**Problem details:** All lines below between the line with "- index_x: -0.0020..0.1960" and the line with "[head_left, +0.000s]", including both, must be copied exactly, and the pictures must be omitted.

(Stored data)
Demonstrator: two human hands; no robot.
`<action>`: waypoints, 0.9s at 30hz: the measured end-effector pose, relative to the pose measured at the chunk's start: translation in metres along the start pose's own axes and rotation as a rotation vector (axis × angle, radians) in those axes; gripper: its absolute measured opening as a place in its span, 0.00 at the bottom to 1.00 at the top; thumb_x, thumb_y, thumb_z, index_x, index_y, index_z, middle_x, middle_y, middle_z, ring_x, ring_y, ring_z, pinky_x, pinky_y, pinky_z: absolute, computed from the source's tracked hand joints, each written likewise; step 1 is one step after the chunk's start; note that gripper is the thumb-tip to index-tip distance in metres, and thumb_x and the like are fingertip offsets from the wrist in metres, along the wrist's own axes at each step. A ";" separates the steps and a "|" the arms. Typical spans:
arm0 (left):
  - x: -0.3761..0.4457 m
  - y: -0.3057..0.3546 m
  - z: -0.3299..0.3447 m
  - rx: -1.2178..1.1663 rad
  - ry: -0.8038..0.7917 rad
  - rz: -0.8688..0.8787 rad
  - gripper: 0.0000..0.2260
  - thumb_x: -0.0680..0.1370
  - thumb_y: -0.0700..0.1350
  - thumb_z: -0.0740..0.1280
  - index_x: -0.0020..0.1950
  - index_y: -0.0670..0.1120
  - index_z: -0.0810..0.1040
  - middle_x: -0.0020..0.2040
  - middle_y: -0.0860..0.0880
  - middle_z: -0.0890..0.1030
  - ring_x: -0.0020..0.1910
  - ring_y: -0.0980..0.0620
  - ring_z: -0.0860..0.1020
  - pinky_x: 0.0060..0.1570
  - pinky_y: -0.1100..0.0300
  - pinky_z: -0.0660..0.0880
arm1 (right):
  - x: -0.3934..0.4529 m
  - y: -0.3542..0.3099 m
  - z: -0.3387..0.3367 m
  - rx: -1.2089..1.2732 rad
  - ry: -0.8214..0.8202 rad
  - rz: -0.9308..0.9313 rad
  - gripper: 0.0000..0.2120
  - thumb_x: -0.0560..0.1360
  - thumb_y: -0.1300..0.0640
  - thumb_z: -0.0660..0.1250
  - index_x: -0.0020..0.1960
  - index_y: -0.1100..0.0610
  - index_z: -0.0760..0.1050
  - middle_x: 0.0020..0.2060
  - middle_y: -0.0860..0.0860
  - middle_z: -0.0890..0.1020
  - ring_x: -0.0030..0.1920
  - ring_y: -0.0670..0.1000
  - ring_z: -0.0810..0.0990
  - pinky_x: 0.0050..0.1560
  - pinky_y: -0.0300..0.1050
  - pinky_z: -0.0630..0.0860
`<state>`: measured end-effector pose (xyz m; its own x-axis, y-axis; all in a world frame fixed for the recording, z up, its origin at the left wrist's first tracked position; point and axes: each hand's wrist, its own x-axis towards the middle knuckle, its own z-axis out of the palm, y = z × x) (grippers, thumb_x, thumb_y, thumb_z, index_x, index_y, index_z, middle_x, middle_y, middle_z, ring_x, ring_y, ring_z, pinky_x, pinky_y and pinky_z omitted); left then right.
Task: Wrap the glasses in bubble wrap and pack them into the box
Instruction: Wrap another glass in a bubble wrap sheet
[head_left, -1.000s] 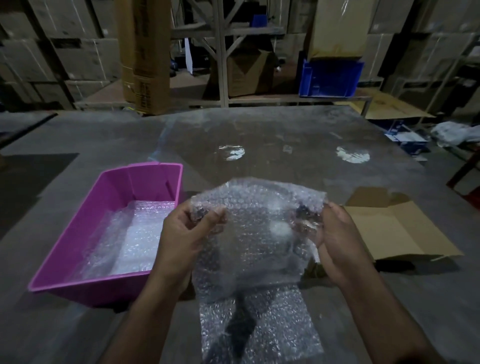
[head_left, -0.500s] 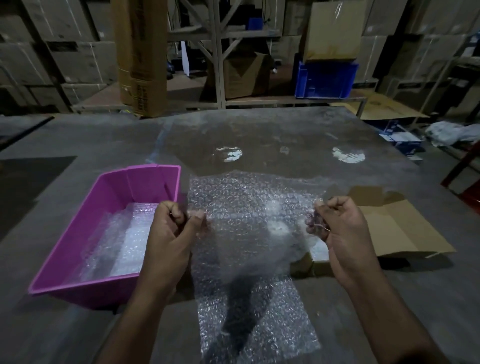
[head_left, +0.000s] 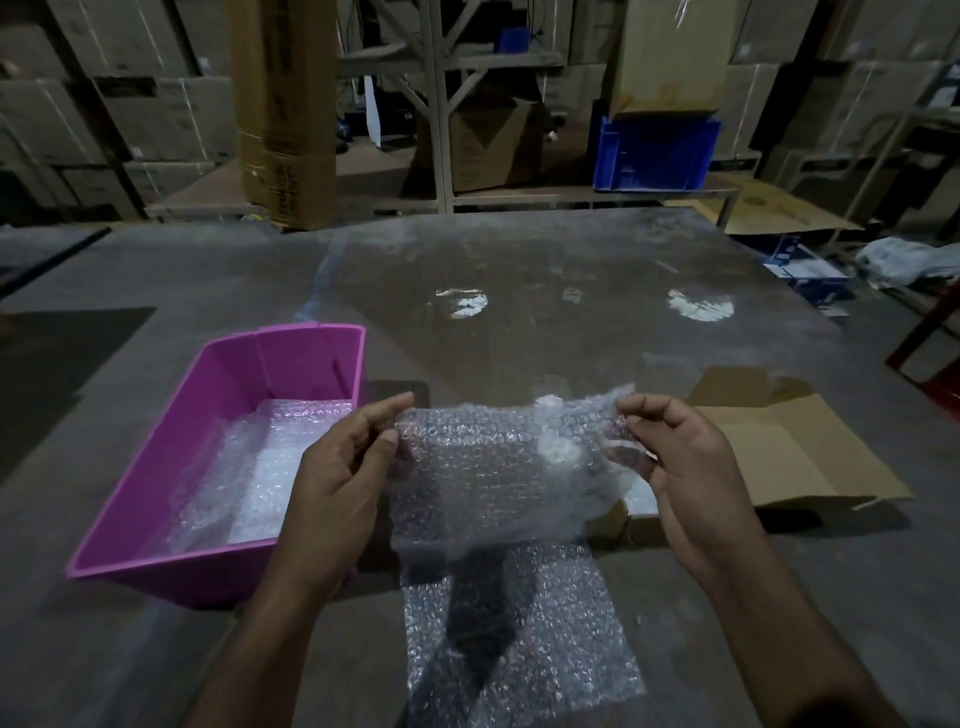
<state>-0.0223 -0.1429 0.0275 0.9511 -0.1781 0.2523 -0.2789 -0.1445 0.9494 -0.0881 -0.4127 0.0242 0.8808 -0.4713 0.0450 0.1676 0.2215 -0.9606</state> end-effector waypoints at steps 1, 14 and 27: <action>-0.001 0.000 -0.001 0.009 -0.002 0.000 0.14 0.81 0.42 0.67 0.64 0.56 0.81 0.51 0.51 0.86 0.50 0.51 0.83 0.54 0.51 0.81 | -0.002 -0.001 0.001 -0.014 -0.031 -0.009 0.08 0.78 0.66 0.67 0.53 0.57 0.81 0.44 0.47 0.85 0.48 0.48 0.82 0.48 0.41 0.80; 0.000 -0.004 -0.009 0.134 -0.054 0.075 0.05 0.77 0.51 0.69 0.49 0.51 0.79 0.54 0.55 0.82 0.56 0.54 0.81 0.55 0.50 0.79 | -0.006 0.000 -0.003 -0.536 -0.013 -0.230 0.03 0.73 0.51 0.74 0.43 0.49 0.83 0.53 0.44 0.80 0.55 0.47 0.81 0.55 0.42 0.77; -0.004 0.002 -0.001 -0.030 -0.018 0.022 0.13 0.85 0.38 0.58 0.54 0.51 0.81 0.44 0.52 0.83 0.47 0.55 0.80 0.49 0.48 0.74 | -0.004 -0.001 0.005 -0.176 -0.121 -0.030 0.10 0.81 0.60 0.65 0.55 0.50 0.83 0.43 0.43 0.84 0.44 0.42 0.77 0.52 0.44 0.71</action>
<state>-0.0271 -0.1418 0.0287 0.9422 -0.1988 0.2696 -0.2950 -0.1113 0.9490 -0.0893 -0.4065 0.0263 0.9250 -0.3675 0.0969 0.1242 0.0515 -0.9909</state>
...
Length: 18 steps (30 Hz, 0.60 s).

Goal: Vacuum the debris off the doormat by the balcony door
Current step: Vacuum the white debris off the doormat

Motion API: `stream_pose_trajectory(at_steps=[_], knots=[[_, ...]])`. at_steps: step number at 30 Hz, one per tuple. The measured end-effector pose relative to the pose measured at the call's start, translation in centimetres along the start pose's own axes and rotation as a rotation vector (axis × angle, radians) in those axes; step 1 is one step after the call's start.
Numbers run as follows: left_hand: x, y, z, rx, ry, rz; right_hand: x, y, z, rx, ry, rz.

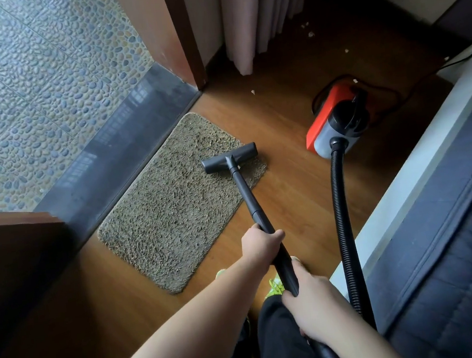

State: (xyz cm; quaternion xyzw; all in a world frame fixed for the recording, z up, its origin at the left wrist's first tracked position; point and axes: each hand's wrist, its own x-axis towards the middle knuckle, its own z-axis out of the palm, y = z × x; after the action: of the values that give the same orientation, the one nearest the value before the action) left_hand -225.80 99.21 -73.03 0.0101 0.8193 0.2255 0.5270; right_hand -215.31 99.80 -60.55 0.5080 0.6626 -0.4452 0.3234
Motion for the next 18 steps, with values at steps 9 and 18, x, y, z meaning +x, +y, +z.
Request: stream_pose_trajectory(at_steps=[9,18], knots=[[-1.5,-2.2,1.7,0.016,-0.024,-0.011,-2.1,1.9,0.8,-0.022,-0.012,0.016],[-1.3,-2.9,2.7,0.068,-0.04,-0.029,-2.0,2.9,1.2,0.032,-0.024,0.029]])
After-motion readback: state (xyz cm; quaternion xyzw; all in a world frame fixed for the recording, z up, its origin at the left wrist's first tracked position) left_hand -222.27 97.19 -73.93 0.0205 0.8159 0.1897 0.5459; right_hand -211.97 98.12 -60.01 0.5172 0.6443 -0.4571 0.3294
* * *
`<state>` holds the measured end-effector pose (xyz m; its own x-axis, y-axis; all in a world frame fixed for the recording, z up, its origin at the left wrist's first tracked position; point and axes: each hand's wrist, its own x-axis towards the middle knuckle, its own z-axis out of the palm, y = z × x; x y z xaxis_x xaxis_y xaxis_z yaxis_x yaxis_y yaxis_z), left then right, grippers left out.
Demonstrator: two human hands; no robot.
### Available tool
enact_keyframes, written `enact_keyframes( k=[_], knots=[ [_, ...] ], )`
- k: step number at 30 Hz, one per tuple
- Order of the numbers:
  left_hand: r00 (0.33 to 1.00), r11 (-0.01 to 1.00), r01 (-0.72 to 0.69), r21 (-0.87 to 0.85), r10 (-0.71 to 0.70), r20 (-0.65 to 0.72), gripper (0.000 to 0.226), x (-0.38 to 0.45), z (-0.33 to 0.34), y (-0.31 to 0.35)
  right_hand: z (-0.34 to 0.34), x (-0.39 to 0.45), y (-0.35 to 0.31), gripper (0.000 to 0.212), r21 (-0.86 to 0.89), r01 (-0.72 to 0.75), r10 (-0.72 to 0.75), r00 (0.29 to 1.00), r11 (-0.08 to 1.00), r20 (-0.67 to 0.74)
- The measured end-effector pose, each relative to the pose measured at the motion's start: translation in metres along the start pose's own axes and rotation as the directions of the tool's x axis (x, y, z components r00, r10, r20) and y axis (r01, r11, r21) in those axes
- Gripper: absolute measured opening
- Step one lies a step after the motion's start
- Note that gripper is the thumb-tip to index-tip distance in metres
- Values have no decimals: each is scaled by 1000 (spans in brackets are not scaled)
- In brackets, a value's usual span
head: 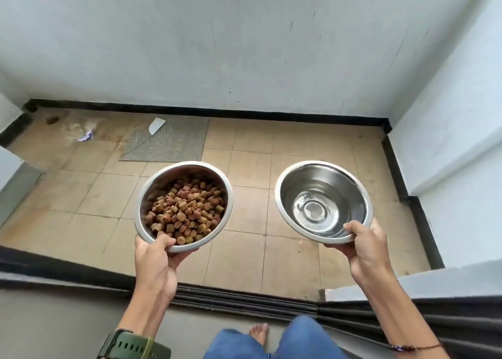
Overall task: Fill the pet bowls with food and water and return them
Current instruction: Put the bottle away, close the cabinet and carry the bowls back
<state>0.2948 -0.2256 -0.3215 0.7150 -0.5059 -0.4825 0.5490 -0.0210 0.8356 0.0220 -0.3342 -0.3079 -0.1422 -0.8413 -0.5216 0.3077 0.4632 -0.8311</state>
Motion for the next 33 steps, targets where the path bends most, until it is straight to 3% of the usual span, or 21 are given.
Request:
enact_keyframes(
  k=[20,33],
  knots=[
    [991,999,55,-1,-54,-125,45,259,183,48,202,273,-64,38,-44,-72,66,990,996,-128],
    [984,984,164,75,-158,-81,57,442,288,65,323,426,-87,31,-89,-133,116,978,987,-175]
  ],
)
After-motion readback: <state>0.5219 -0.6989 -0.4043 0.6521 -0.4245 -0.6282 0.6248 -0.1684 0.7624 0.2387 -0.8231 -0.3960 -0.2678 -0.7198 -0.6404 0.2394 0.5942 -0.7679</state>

**Answer for this exercise:**
  - index_x: -0.0020..0.1960
  - index_y: -0.1100..0.0610
  - index_z: -0.0760..0.1050
  - middle_x: 0.0020..0.2060
  - middle_y: -0.0860..0.0860
  - middle_z: -0.0890..0.1020
  - ring_x: -0.0030..0.1920
  - ring_y: -0.0670..0.1000
  - ring_z: -0.0810..0.0990
  - pinky_x: 0.0050..0.1560
  - pinky_y: -0.0300..0.1050
  - pinky_z: -0.0630..0.0860
`<state>`: measured end-effector pose (xyz m; its own x-axis, y-axis; all in a world frame fixed for the recording, z up, its origin at the left wrist's first tracked position; point and axes: each hand's wrist, its own x-axis towards the middle knuckle, its own z-axis out of the palm, y = z × x) (grippers, thumb_x, thumb_y, thumb_z, index_x, index_y, index_z, middle_x, middle_y, middle_z, ring_x, ring_y, ring_z, pinky_x, pinky_y and pinky_z omitted); left then right.
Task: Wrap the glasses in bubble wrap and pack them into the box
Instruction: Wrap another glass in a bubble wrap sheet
[head_left, -1.000s] 
[head_left, -0.500s] 
[head_left, +0.000s] 

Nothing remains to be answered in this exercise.